**Given information**:
-- -- --

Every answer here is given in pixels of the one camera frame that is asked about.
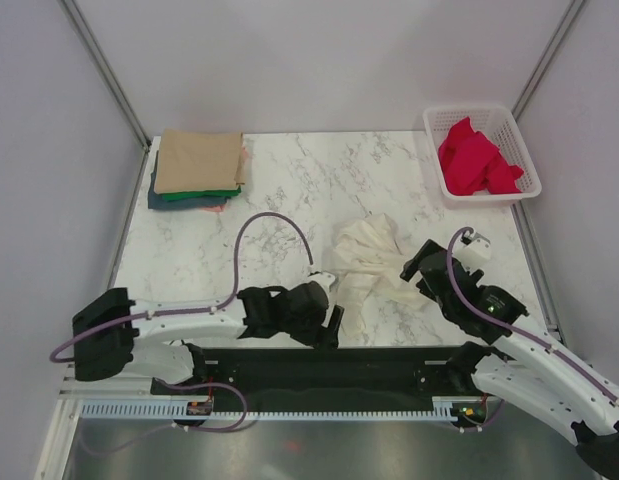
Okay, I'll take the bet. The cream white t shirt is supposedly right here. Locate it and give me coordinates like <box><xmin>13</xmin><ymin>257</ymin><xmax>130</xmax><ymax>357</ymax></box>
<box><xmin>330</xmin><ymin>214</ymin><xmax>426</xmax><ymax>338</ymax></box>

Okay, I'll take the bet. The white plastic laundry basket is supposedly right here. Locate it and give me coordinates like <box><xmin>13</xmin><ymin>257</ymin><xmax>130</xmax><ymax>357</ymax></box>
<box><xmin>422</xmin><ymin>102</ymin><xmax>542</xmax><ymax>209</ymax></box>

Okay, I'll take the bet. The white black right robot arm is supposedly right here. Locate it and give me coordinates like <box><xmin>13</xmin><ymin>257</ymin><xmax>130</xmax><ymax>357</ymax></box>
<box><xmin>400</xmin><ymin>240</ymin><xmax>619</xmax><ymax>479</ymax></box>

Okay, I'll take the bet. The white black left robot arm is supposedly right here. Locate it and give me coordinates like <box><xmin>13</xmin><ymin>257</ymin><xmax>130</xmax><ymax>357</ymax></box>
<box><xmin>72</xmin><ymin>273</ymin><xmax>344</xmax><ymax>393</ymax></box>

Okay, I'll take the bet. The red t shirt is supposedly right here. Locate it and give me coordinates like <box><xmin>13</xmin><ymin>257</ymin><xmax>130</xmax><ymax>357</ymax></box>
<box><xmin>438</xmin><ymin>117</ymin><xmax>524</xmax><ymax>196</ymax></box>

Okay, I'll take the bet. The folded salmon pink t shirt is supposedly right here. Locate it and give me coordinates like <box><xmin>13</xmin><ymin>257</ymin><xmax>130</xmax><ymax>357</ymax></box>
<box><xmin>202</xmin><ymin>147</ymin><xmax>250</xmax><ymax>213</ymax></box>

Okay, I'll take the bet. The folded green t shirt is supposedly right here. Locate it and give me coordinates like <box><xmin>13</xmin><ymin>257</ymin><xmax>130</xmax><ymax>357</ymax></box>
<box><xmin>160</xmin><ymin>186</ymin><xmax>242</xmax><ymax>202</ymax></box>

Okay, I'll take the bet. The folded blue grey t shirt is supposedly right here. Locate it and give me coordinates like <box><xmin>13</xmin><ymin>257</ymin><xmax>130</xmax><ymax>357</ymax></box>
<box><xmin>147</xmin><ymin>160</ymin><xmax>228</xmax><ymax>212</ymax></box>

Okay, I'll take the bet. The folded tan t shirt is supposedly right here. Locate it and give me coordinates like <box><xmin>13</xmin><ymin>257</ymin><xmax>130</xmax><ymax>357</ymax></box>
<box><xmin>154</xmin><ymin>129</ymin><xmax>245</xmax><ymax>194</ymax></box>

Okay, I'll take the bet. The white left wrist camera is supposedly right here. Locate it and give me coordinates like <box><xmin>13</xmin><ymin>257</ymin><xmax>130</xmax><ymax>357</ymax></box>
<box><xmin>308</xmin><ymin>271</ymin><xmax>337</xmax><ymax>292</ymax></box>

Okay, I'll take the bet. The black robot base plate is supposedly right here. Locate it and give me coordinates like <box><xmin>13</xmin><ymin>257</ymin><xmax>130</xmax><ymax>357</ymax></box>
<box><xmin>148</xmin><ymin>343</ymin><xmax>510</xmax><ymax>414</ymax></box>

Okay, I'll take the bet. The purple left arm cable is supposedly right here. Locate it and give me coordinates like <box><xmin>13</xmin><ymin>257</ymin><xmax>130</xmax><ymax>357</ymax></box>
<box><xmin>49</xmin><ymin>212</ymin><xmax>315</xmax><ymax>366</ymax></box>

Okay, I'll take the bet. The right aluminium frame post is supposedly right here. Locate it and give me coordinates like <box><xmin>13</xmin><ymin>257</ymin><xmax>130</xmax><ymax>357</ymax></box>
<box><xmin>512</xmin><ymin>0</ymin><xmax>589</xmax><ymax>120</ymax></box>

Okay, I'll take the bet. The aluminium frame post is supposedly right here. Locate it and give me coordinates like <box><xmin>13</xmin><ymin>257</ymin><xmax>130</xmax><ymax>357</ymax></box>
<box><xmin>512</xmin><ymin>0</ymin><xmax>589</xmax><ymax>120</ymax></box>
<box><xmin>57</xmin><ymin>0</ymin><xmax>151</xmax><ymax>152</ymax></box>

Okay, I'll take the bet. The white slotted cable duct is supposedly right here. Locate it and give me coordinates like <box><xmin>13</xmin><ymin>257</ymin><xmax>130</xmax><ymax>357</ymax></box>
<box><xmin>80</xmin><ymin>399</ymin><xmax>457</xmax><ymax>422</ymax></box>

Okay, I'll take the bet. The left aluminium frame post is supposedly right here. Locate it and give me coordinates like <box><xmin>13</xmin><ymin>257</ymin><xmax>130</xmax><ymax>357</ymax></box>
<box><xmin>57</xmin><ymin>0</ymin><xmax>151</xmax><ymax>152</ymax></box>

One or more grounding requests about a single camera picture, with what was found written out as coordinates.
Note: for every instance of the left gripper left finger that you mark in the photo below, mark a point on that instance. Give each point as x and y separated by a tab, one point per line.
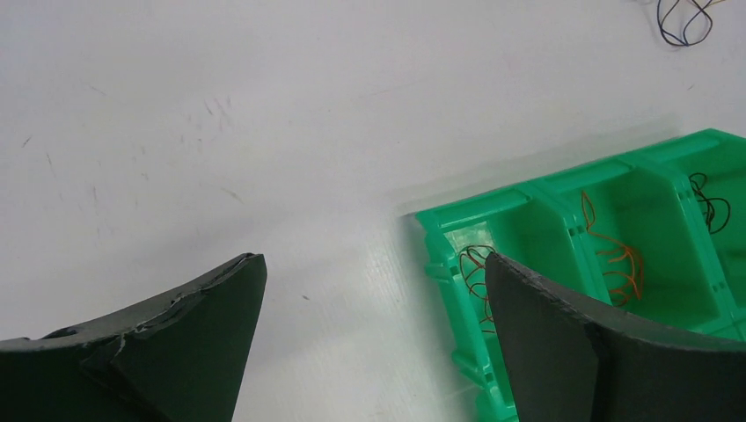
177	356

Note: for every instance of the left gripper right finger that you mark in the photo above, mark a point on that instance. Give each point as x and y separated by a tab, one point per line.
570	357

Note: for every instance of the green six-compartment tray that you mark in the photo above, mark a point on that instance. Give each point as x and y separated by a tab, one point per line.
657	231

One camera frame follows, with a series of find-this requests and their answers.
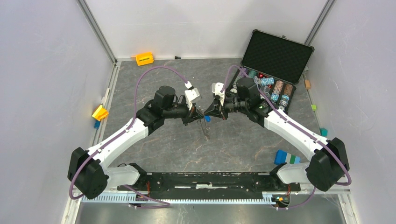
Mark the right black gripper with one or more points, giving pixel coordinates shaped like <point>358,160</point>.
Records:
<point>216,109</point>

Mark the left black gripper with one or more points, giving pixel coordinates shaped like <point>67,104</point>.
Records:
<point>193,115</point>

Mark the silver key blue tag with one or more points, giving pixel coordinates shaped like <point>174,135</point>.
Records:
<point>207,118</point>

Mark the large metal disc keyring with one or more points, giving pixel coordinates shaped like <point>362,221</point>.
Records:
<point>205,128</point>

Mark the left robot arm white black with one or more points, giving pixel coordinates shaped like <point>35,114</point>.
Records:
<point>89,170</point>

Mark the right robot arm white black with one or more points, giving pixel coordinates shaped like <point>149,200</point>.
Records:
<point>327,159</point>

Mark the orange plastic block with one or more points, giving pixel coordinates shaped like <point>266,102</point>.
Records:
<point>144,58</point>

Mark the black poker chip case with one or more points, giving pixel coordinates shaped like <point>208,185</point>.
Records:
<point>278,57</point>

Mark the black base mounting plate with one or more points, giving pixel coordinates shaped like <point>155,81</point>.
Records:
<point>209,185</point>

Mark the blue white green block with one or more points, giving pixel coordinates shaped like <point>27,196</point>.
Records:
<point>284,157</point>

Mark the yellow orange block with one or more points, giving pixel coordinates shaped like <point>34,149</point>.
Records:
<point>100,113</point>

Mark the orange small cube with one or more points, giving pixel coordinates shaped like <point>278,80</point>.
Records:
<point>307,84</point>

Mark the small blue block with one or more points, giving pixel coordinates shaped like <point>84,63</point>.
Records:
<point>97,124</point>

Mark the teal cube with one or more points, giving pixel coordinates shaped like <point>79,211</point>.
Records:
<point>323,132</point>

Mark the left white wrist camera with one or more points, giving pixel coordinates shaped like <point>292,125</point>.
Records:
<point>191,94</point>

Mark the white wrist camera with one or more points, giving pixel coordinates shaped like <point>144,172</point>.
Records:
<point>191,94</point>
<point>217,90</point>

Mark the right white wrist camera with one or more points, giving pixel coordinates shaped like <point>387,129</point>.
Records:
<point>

-- -- --

**Assigned task**: State the number of lines holding the word "camera" in the listing. Add nothing else.

**Answer to this task**: 7